Chapitre 27
Les sons de son arme s'abattant sur le mannequin d'entraînement, un nom bien édulcoré pour désigner un simple poteau en bois, résonnaient dans toute l'arène.
Aucun soldat n'était présent, ce n'était pas l'heure d'un de leurs entraînements quotidiens. Les lieux étaient déserts et l'épéiste pouvait laisser libre court à tous ses sentiments qu'elle exorcisait à chaque coup.
Elle se défoulait littéralement sur le mannequin dont le bois se fendait à plusieurs endroits. Il n'était d'ailleurs pas sa première victime, trois autres poteaux ayant fait les frais de sa fureur avant lui ; et il ne serait assurément pas le dernier si personne n'intervenait rapidement.
Or, excepté lui, Rayn ne voyait personne dans les environs capable de survivre à un affrontement frontal. Il était même la personne toute désignée pour y faire face, lui qui en était le malheureux instigateur.
Il ignorait si c'était elle qui l'évitait ou s'il fuyait inconsciemment sa présence mais, depuis leur retour de la chasse une semaine plus tôt, ils ne s'étaient pas croisés une seule fois. Il savait pourtant qu'ils devraient se faire face à un moment ou un autre à propos de leurs actions, cette fameuse nuit.
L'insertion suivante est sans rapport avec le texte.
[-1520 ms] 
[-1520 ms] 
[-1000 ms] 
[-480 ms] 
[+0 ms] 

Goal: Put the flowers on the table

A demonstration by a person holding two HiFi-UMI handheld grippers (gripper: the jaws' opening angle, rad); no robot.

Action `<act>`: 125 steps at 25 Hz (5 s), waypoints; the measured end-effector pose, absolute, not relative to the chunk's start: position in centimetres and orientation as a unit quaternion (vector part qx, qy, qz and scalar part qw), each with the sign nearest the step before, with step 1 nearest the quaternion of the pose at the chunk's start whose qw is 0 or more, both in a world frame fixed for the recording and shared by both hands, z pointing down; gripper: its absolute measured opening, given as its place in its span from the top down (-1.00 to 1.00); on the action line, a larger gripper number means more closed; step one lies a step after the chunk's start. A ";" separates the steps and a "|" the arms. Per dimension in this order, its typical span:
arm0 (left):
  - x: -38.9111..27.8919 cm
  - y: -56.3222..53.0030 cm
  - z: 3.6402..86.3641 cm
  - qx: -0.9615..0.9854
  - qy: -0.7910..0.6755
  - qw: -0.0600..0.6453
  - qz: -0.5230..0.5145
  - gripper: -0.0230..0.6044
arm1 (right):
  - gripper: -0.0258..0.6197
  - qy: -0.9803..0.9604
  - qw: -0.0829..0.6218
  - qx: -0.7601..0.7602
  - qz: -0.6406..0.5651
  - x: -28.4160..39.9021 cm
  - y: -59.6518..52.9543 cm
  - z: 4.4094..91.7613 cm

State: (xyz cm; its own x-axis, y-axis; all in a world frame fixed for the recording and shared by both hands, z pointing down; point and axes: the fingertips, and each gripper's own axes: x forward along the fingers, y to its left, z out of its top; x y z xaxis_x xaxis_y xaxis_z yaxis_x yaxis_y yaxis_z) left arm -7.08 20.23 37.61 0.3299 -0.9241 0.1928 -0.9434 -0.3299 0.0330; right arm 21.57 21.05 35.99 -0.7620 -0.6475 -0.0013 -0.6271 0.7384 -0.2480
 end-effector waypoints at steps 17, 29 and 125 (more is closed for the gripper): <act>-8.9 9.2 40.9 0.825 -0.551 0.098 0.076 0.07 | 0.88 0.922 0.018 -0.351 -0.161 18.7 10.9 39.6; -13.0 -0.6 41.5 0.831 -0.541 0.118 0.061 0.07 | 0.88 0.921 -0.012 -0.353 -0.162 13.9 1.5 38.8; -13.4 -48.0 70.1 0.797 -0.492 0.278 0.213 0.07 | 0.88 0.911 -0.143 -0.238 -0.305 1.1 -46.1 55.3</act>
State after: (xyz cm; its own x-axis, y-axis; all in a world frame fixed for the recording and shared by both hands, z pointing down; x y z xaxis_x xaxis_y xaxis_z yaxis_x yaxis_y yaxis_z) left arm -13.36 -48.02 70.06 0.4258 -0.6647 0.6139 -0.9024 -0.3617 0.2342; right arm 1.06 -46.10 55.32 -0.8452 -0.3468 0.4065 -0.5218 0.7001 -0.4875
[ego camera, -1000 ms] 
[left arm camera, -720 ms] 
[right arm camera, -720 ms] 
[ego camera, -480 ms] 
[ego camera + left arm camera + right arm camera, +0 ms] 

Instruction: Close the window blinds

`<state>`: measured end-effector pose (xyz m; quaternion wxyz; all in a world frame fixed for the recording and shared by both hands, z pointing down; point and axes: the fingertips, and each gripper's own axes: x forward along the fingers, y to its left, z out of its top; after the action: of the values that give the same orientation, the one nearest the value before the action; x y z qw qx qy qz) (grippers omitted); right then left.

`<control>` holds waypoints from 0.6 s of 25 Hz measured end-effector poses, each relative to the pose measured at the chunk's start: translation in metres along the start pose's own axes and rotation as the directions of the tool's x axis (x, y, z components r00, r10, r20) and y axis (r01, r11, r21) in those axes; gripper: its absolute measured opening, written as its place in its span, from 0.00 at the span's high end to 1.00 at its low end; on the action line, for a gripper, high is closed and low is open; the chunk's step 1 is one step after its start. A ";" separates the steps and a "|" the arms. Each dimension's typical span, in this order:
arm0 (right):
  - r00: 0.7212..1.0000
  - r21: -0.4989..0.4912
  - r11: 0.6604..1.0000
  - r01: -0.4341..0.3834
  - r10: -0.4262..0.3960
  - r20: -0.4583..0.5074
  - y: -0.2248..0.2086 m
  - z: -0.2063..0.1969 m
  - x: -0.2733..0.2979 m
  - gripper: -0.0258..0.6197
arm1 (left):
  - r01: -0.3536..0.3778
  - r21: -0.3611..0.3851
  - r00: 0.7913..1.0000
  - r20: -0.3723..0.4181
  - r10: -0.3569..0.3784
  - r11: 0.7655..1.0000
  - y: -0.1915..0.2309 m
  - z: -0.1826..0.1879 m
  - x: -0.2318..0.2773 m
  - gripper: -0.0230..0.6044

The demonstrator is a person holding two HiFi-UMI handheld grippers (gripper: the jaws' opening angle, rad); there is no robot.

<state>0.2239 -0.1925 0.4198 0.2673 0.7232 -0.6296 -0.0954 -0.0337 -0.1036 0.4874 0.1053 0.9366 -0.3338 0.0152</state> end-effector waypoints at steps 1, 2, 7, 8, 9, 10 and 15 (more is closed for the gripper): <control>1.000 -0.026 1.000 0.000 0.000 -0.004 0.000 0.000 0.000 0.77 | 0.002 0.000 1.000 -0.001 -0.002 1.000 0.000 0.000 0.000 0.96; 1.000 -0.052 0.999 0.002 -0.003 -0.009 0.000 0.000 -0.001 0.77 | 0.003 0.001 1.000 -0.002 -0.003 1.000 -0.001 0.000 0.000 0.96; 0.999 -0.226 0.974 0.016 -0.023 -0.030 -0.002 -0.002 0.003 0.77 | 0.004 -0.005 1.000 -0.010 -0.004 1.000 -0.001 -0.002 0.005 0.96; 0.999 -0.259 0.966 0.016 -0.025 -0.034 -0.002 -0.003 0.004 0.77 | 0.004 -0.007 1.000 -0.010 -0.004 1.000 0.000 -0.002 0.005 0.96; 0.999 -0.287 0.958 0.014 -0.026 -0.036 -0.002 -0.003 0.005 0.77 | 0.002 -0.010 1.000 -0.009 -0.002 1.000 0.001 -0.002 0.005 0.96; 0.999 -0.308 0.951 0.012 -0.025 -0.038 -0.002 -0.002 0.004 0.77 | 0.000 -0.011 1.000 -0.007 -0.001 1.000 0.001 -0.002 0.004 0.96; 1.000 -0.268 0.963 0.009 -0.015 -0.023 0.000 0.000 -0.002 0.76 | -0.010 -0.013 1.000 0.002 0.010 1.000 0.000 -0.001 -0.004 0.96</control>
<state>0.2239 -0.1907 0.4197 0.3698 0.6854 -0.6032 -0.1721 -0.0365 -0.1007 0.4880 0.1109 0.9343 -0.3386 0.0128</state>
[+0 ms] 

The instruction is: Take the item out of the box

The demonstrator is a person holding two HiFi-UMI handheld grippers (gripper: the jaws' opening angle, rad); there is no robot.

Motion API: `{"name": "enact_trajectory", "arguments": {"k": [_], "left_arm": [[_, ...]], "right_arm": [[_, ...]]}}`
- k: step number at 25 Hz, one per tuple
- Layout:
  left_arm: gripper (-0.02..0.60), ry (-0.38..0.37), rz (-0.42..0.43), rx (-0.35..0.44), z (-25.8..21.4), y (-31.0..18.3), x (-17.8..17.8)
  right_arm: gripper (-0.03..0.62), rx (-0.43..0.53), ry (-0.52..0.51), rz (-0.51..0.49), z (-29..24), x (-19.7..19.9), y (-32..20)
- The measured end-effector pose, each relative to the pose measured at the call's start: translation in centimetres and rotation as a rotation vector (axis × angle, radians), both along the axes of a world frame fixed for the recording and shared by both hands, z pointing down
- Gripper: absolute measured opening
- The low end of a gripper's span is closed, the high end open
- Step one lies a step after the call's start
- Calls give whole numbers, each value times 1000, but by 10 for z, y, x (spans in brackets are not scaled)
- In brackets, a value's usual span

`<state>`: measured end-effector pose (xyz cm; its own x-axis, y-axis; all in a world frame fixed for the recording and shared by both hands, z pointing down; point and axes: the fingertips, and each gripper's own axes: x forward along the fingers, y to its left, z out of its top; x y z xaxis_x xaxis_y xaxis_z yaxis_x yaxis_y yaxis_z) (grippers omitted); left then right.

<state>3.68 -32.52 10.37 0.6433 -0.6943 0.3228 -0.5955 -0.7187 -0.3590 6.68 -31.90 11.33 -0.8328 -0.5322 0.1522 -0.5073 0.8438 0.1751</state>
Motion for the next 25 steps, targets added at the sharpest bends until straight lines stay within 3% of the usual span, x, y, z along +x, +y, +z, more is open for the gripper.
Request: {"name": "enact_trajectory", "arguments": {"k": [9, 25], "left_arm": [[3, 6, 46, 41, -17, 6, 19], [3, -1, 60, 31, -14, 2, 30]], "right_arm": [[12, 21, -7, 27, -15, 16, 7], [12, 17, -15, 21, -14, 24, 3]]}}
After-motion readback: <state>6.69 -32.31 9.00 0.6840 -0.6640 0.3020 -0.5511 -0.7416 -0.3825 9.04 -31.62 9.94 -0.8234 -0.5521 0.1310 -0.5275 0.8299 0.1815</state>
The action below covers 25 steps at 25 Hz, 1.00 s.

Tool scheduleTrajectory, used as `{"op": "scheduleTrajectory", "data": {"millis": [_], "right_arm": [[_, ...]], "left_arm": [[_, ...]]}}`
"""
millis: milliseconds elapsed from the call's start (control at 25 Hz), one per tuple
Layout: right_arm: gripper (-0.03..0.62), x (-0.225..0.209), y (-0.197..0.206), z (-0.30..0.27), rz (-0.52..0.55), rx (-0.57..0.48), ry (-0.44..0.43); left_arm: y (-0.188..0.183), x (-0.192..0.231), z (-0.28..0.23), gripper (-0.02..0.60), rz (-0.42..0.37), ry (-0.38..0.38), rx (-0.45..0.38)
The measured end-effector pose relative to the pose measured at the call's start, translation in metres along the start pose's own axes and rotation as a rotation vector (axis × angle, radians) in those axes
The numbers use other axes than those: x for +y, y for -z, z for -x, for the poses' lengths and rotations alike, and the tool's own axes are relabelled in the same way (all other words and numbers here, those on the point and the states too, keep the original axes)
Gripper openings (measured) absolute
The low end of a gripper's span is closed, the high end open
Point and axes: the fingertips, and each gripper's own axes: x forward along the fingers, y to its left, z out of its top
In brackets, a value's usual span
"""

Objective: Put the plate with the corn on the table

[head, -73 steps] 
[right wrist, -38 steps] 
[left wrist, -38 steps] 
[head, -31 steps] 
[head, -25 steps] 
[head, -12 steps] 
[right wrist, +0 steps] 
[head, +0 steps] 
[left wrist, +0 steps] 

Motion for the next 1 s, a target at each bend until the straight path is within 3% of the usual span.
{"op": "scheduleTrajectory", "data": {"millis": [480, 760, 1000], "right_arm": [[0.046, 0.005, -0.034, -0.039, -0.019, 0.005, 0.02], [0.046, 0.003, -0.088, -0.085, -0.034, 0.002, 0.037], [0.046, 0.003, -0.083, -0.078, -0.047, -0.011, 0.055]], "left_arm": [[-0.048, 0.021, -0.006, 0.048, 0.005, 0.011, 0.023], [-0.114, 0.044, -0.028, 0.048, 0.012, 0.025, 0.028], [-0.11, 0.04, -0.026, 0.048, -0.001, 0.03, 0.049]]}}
Ce répit lui avait permis de faire le point sur ses sentiments et d'assembler certaines pièces du puzzle. Sans en être intimement convaincu, il pensait avoir compris l'identité de la guerrière qui détruisit en hurlant le mannequin d'entraînement. Il avait toutefois besoin d'entendre l'intéressée le confirmer de sa propre bouche.
— Quelle pui... ssance...
Rayn lança un regard de biais au mur contre lequel il était adossé. La dague qui pendait jusque-là à la ceinture de la reine y était maintenant plantée, à quelques centimètres seulement de son oreille.
— Quelle puissance, en effet, concéda-t-elle en lui faisant face. Au niveau de la visée, toutefois, ce n'est pas encore ça. Je manque ma cible une fois sur deux.
— Et cette fois-ci, tu as visé juste ou...
Il ne termina pas sa phrase, passant une main derrière sa nuque. Un petit rire nerveux secouait sa poitrine.
— Il faut qu'on parle, je crois.
Elle le fusilla du regard mais n'ignora pas sa demande dissimulée.
— Que les choses soient bien claires. Je t'interdis de dire que tu ne le voulais pas pour ensuite tout me mettre sur le dos. Je me rappelle très clairement avoir tout déclenché mais tu es celui qui a profité d'un malade.
Sa voix était froide, contrairement à ses yeux qui brûlaient d'une animosité non feinte. Il aurait pu inventer n'importe quelle excuse pour justifier son comportement de cette nuit-là, mais cela aurait été faire affront à ce regard passionné.
— Je désirais Daraen. Je te désirais, se rectifia-t-il après quelques secondes. Que tu sois un homme ou une femme n'y changeait pas grand-chose. Mais pas dans ces conditions. Pas en abusant d'une personne souffrante.
Car c'était ce qu'il avait fait. Profiter n'était pas un terme assez fort pour décrire ses coupables actions. Il avait littéralement abusé d'elle, et cela le rongeait. Il ne regrettait pas de s'être uni à elle, mais il déplorait la manière dont les choses s'étaient déroulées.
La reine l'étudia un moment en silence, essayant de déceler quelque mensonge dans ses propos que son corps trahirait. Il n'en fut rien. Rayn avait parlé à cœur ouvert et attendait qu'elle en fasse de même.
Elle se détourna et frappa dans le reste de mannequin qui vola jusqu'au cimetière où reposaient ses prédécesseurs. Elle recommença alors à se défouler sur le poteau suivant sans prononcer le moindre mot. Ce n'était pas grave, Rayn était disposé à attendre le temps qu'il lui faudrait pour s'ouvrir à lui.
Ce ne fut pas aussi long qu'il l'eut cru. D'une frappe lourde, la lame de son épée rencontra la poutre et fut immobilisée dans le bois. Ne daignant même pas essayer de l'en déloger, la jeune femme appuya son front contre le mannequin, cherchant à retrouver un semblant de respiration.
— Je sais que je peux te faire confiance, s'exprima-t-elle enfin sans se retourner, incapable de lui faire face. Personne d'autre ne semble au courant de mon secret.
— Bien sûr, s'indigna le soldat.
Comme s'il était du genre à trahir ainsi ses amis. Qu'elle sembla le croire capable de pareille bassesse le blessait.
— Cependant, l'interrompit-elle sur un ton sans appel, je ne suis pas prête à me confier. Pas encore.
Ces quelques mots suffirent à Rayn.
« Daraen » finirait par s'ouvrir à lui.